- [Assignment]
Look below for the line that has "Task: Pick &". Set down the lines from there through the line that has "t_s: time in", exactly as written.

- [Data for analysis]

* * *

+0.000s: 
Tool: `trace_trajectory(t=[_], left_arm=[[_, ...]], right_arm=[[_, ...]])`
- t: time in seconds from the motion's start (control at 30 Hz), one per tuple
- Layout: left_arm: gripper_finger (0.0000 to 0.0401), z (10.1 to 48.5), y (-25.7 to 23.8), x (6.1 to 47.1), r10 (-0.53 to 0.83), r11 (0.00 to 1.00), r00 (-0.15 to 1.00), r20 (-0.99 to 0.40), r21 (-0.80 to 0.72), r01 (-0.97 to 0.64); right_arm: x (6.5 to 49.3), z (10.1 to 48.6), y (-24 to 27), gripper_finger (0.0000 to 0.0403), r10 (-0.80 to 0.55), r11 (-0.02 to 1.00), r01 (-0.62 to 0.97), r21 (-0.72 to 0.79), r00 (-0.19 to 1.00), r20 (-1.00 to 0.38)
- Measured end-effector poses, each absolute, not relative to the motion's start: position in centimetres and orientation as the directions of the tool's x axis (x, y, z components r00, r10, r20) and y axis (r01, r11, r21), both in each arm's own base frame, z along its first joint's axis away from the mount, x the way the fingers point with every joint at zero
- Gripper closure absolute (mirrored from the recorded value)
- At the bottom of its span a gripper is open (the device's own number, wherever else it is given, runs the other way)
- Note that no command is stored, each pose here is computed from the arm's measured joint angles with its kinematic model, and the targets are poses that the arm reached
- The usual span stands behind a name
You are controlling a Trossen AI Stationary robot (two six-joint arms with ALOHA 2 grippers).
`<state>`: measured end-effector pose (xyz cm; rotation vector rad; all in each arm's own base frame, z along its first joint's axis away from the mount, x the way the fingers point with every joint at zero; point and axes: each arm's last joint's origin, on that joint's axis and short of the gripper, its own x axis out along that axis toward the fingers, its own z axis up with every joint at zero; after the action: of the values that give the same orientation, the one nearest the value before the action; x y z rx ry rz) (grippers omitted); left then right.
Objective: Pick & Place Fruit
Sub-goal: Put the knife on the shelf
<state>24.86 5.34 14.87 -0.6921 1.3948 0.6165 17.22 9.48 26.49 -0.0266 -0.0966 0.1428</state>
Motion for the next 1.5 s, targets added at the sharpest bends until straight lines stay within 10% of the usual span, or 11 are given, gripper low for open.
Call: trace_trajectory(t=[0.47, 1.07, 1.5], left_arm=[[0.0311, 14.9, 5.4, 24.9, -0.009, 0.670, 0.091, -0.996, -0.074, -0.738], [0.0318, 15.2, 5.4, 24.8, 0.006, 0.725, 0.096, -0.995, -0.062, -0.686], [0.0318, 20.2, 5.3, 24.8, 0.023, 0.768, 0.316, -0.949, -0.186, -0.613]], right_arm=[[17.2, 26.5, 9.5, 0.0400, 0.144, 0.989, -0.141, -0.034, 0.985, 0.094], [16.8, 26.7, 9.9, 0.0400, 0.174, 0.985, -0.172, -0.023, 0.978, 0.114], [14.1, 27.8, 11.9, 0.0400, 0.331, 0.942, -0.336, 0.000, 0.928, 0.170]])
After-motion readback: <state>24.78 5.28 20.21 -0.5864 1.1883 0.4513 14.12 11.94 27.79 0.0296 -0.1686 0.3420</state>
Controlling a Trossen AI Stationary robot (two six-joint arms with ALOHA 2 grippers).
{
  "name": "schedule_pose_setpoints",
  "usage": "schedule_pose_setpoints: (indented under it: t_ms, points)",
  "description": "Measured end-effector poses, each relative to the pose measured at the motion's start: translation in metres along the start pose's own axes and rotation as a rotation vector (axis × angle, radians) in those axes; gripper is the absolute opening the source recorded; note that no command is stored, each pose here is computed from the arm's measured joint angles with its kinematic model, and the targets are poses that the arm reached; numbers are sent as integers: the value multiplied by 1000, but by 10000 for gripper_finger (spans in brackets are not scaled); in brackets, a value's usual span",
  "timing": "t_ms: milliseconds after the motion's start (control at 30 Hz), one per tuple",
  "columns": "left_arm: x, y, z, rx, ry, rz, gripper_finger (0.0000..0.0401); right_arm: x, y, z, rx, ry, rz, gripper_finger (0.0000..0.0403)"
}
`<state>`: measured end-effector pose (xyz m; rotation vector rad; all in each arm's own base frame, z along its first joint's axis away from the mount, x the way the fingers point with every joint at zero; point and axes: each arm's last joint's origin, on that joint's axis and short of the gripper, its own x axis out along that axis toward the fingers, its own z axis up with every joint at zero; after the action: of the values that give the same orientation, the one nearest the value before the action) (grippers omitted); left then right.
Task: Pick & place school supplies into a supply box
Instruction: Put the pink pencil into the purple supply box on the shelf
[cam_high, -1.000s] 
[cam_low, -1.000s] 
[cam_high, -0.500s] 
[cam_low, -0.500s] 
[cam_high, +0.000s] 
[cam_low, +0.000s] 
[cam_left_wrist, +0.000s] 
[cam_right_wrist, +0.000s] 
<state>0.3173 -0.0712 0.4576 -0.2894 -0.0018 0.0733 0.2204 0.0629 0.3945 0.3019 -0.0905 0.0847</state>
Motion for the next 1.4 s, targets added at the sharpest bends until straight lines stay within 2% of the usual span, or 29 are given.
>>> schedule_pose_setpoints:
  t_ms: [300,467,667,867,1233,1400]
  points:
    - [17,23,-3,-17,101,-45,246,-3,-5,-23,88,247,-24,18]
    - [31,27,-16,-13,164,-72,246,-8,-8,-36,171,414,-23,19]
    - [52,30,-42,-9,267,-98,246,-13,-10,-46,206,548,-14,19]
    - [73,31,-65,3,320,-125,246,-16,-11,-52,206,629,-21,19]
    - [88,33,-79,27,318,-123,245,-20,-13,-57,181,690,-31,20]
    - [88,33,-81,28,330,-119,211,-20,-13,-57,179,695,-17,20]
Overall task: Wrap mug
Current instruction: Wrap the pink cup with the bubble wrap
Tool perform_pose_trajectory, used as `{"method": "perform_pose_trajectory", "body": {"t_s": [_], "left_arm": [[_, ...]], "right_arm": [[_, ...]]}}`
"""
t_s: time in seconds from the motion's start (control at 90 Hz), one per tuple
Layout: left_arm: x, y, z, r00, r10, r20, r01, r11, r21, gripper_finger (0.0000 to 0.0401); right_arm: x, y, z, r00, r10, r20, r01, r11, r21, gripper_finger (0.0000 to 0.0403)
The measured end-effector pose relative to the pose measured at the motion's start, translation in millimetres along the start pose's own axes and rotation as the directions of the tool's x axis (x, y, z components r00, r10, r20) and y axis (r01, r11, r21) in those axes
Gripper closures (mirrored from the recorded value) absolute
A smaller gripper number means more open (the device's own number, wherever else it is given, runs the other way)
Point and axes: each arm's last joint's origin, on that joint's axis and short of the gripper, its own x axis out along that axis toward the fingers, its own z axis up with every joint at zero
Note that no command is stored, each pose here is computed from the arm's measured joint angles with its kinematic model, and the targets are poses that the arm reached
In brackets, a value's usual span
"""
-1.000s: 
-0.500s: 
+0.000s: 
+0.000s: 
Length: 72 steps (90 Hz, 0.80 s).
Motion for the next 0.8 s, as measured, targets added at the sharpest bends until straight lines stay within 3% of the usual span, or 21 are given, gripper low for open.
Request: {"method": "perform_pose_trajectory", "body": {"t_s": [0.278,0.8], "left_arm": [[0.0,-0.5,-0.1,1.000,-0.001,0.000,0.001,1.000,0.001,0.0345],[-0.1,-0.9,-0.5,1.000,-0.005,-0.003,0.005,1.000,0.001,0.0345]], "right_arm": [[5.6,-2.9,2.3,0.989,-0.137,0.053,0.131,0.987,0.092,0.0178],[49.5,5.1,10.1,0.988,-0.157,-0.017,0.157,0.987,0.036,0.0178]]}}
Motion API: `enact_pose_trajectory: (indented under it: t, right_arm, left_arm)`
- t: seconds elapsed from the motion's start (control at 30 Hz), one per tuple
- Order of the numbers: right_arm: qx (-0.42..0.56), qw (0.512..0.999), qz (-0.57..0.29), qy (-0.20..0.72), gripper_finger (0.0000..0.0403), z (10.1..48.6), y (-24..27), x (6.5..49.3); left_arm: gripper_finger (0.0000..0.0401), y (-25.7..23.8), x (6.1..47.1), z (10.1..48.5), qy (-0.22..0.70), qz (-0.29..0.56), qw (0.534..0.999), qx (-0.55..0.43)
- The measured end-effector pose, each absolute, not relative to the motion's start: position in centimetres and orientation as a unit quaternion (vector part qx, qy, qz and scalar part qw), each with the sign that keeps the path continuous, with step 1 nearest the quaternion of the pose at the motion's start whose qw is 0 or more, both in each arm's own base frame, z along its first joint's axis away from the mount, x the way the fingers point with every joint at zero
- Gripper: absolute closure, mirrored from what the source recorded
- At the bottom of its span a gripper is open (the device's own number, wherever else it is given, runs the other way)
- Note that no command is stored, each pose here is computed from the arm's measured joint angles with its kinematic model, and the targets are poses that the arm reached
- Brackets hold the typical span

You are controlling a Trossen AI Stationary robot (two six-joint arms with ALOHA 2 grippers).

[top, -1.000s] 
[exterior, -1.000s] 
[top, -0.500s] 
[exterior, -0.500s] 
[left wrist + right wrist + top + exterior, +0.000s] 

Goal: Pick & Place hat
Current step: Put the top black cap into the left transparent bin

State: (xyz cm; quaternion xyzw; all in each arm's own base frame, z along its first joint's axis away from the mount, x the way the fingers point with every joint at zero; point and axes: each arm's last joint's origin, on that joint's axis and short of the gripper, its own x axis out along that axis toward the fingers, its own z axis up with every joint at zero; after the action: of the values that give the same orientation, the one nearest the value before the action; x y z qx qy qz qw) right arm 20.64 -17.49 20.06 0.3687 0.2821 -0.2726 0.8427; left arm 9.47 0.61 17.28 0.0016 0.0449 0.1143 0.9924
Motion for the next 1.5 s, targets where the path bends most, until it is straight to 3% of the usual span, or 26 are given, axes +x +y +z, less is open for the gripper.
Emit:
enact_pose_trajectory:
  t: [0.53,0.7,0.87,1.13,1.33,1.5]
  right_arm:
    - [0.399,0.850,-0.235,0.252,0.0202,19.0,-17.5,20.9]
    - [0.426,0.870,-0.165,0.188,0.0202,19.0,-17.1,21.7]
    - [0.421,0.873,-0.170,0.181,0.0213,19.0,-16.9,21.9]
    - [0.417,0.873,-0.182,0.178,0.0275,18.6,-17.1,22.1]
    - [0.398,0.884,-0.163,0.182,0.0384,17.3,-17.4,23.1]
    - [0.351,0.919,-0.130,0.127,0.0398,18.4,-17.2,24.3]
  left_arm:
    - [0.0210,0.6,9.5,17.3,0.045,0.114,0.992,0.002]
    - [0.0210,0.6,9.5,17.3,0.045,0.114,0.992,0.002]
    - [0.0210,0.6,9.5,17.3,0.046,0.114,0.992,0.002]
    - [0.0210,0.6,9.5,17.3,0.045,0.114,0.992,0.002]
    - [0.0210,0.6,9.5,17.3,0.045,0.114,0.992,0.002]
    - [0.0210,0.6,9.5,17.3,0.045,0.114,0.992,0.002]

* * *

- [Reply to the exercise]
Task: Pick & place school supplies into a supply box
Instruction: Put the pink pencil into the purple supply box on the shelf
[cam_high, -1.000s] 
[cam_low, -1.000s] 
[cam_high, -0.500s] 
[cam_low, -0.500s] 
[cam_high, +0.000s] 
[cam_low, +0.000s] 
[cam_left_wrist, +0.000s] 
[cam_right_wrist, +0.000s] 
<state>0.3173 -0.0712 0.4576 -0.2894 -0.0018 0.0733 0.2204 0.0629 0.3945 0.3019 -0.0905 0.0847</state>
Motion for the next 1.4 s, targets added at the sharpest bends until straight lines stay within 2% of the usual span, or 29 are given.
>>> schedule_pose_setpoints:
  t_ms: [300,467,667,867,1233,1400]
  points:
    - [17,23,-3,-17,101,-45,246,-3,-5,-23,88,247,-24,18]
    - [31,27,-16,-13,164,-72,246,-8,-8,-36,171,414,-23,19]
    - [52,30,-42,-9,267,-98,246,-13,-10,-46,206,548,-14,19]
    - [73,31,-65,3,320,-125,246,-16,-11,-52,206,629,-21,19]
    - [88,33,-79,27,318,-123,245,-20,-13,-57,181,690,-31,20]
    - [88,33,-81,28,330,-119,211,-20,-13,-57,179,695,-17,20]
Overall task: Wrap mug
Current instruction: Wrap the pink cup with the bubble wrap
Tool perform_pose_trajectory, used as `{"method": "perform_pose_trajectory", "body": {"t_s": [_], "left_arm": [[_, ...]], "right_arm": [[_, ...]]}}`
"""
t_s: time in seconds from the motion's start (control at 90 Hz), one per tuple

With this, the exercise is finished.